ACLU / EFF In Court In Alexandria Today Over Government Demands For Twitter Records

ACLU / EFF In Court In Alexandria Today Over Government Demands For Twitter RecordsACLU / EFF In Court In Alexandria Today Over Government Demands For Twitter Records

February 15, 2011

Demands For Information Were Made In Connection With WikiLeaks Investigation

FOR IMMEDIATE RELEASE
CONTACT:  (212) 549-2666; media@aclu.org

ALEXANDRIA, VA – The American Civil Liberties Union and the Electronic Frontier Foundation (EFF) are in federal court in Alexandria, Virginia today for a hearing in a legal battle over the government’s demands for the records of several Twitter users in connection with an investigation related to WikiLeaks. The ACLU and EFF represent Birgitta Jonsdottir, an Icelandic parliamentarian and one of the Twitter users whose records were sought by the government.

“Like many elected officials, our client uses Twitter and other online tools to communicate with her constituents and express her political views. The government shouldn’t be trying to find out about her communications unless they can withstand serious First Amendment scrutiny, and the government hasn’t done that here,” said Aden Fine, staff attorney for the ACLU Speech, Privacy and Technology Project, who presented arguments today. “The government’s request is especially troubling because it seeks information about all statements made by our client, not just speech about the subject of the government’s investigation.”
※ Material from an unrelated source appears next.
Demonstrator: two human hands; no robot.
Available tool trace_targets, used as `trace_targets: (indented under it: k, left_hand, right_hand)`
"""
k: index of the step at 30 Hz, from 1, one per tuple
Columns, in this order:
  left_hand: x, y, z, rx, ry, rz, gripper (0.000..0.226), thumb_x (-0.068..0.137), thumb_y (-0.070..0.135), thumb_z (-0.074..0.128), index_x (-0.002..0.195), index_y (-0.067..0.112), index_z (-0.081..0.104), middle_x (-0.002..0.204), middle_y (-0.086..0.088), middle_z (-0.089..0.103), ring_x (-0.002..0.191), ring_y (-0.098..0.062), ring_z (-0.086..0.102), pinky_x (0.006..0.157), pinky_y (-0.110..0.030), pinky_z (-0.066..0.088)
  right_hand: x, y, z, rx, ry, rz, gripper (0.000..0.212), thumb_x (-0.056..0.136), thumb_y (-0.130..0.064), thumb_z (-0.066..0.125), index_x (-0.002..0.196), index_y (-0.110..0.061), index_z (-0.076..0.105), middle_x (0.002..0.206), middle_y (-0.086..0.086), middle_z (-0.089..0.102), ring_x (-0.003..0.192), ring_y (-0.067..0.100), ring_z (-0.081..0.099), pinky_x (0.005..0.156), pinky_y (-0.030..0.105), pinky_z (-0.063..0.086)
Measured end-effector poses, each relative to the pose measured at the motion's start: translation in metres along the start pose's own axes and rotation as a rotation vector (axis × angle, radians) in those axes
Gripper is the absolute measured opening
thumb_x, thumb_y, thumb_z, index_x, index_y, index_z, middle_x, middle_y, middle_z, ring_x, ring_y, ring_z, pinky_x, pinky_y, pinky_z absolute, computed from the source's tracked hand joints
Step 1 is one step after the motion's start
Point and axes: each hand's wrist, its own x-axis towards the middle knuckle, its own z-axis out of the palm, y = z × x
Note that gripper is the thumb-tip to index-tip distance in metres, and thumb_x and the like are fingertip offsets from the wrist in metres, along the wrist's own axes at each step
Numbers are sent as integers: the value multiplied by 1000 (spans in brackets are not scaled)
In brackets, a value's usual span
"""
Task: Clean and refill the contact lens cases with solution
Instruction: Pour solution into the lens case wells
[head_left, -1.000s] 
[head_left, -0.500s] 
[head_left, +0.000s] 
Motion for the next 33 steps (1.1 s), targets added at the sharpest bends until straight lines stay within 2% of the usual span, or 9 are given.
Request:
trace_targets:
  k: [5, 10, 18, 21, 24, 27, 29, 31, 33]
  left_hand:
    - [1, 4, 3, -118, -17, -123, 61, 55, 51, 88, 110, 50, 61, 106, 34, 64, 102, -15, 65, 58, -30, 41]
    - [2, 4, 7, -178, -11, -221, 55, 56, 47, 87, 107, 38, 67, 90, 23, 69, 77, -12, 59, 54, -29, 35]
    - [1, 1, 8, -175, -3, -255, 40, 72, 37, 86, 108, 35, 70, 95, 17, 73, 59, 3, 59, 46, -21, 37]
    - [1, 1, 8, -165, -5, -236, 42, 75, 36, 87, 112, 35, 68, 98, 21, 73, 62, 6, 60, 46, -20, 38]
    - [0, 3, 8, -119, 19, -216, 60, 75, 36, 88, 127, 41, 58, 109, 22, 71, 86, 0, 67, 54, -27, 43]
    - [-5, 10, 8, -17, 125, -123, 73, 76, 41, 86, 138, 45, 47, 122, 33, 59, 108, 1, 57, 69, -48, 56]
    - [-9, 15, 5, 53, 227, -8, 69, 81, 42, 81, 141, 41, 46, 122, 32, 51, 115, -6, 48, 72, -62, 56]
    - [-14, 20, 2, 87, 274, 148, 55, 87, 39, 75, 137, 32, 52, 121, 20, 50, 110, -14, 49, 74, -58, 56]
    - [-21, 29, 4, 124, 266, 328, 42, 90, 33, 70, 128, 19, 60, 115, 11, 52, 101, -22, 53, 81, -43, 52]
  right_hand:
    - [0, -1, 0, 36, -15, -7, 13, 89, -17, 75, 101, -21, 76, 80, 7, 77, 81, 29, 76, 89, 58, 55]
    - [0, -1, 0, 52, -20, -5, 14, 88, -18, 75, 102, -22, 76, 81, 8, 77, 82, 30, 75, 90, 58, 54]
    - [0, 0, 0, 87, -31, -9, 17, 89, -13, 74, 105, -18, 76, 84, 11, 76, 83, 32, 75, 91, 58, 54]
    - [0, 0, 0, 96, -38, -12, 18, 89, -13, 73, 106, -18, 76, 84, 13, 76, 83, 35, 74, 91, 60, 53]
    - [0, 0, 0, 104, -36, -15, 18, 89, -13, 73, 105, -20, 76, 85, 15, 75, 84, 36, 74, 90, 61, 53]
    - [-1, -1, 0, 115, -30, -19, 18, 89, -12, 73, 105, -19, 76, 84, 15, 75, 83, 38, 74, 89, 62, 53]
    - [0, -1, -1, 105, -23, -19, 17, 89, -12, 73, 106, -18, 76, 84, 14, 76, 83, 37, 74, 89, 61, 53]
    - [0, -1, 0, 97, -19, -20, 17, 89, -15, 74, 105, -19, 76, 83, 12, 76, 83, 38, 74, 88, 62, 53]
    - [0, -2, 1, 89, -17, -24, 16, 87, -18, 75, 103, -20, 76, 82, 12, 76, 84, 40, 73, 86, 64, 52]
The ACLU and EFF have asked the court to unseal the still-secret court records of the government's attempts to collect private records from Twitter, Inc., as well as other companies who may have received demands for information from the government. The groups have also asked the court to overturn the December 14 court order requiring Twitter to provide information about its users.

“We are deeply troubled that the government asked the court to keep secret the original court order asking Twitter for its users’ records,” said Fine. “Except in truly extraordinary circumstances, Internet users should receive notice and an opportunity to go to court to defend their constitutional rights before their privacy is compromised.That’s what is happening now, thanks to Twitter’s efforts.”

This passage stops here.